* [INSTRUCTIONS FOR THE TASK]: What is needed is a word-for-word copy of the listing below, without pictures.

======

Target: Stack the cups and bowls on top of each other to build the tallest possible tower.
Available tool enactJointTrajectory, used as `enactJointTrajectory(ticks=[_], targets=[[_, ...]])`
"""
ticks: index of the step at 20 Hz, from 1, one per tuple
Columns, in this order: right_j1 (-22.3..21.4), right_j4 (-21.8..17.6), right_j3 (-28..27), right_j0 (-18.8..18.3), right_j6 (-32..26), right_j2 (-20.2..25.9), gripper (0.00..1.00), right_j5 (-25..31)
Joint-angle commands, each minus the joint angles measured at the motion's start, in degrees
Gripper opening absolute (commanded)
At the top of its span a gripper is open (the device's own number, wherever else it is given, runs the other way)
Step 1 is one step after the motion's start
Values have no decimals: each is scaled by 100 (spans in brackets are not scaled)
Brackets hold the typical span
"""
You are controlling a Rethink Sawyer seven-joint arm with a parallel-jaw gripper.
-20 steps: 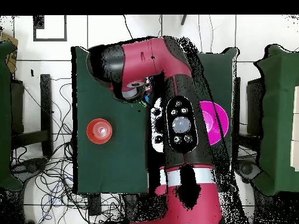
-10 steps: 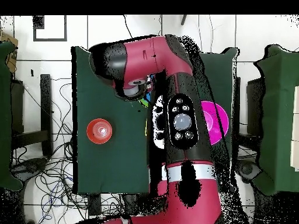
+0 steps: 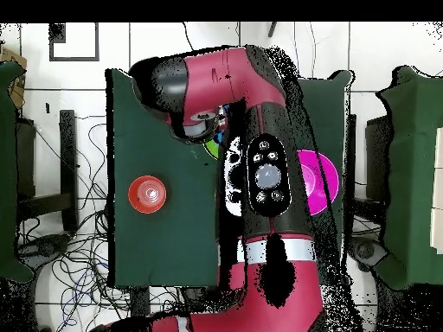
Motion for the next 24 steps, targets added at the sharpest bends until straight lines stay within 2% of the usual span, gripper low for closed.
enactJointTrajectory(ticks=[1, 6, 10, 18, 24], targets=[[196, -173, -34, 198, -21, -36, 0, 573], [-1, 49, 160, 269, 76, -68, 0, 768], [-51, 219, 76, 409, 306, -62, 0, 1024], [57, 172, 21, 454, 313, -112, 0, 899], [143, -31, -23, 324, -3, -175, 0, 668]])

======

* [SOLVED EXERCISE]:
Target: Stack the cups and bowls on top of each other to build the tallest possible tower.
Available tool enactJointTrajectory, used as `enactJointTrajectory(ticks=[_], targets=[[_, ...]])`
"""
ticks: index of the step at 20 Hz, from 1, one per tuple
Columns, in this order: right_j1 (-22.3..21.4), right_j4 (-21.8..17.6), right_j3 (-28..27), right_j0 (-18.8..18.3), right_j6 (-32..26), right_j2 (-20.2..25.9), gripper (0.00..1.00), right_j5 (-25..31)
Joint-angle commands, each minus the joint angles measured at the motion's start, in degrees
Gripper opening absolute (commanded)
At the top of its span a gripper is open (the device's own number, wherever else it is given, runs the other way)
Step 1 is one step after the motion's start
Values have no decimals: each is scaled by 100 (spans in brackets are not scaled)
Brackets hold the typical span
"""
You are controlling a Rethink Sawyer seven-joint arm with a parallel-jaw gripper.
-20 steps: 
-10 steps: 
+0 steps: 
Motion for the next 24 steps, targets added at the sharpest bends until straight lines stay within 2% of the usual span, gripper low for closed.
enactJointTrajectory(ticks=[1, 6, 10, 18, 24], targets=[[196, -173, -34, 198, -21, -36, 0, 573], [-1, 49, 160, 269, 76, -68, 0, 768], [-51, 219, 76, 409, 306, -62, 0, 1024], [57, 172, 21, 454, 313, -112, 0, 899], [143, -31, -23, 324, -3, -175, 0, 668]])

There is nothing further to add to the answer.